Garlic mustard I spotted on my noon hour walk.

Some year’s ago, I read a book titled, “The Myth of the Greener Grass”. In addressing the problem of marital infidelity, the author, J. Allan Petersen, made the argument that, “The appeal of temptation is always to satisfy a legitimate need in a wrong way or at a wrong time.

These words have stuck with me over the years and have been applied to more than just my marriage. We are often tempted to manipulate all sorts of circumstances to appeal to our needs, legitimate and otherwise. Such actions tend to result in all sorts of unintended consequences.

So we find that we’re also tempted to manipulate nature to satisfy a legitimate needs whether on a macro or micro-biological level.  As pointed out in an earlier post, settlers brought dandelions with them to the New World in order to attract pollinators to their crops and thus ensure more productive harvests. However, introducing non-native species resulted in a case of – the wrong plant in the wrong place.

Another such nuisance, garlic mustard (alliaria petiolata), originating in Europe, was first recorded in the United States on Long Island, New York in 1868. The leaves do make a nice addition to a salad if harvested early in the growing season. But it’s there that they cease to be of any value.

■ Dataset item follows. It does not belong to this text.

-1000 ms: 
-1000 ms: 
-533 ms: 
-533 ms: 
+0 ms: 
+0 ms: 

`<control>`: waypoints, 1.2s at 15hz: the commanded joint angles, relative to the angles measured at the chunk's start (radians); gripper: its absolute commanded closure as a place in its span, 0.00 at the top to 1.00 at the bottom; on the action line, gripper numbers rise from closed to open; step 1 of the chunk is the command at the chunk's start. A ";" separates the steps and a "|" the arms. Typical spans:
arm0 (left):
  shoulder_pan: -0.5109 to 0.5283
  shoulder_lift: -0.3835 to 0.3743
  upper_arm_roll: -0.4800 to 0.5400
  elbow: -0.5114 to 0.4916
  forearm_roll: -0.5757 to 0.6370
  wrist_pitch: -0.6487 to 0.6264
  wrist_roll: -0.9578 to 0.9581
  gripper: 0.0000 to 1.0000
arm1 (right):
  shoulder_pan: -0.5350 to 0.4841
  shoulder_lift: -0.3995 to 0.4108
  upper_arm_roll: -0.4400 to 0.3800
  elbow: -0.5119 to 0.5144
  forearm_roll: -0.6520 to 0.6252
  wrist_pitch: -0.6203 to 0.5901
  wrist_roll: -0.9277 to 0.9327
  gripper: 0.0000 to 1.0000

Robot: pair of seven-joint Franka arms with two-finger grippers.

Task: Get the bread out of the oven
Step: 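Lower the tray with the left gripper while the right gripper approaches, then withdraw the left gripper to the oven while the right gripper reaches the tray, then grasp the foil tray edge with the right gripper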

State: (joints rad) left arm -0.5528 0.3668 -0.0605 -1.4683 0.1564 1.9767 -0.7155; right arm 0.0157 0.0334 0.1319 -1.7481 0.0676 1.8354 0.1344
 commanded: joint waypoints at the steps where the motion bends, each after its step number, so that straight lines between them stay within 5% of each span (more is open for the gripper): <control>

As with all invasives, the problem is not so much their presence as it is their dominance over native plants. Garlic mustard displaces native spring wildflowers like spring beauty, wild ginger, bloodroot, trilliums, and toothwort. In inhibiting the growth of other plants, wildflowers, even trees, they  impact the survival of native animal and insect species that rely on them for food and habitat.

Each season one mustard garlic weed produces hundreds of fine seeds which are carried nearby and multiply the following spring. Although they are the most prevalent in the Northeastern US, they are also found in the Midwest, Southeast, western states and Alaska.

Eradication is particularly difficult as seeds can survive for five or more years before germinating. This means that repeated hand removal, along with the roots, must take place over multiple years before the seed matures and is scattered.

Wrong way, wrong time, wrong place. We need to ask ourselves just how much we ought to manipulate nature to meet our needs. Temptation can be a powerful force, but there is always a price to be paid.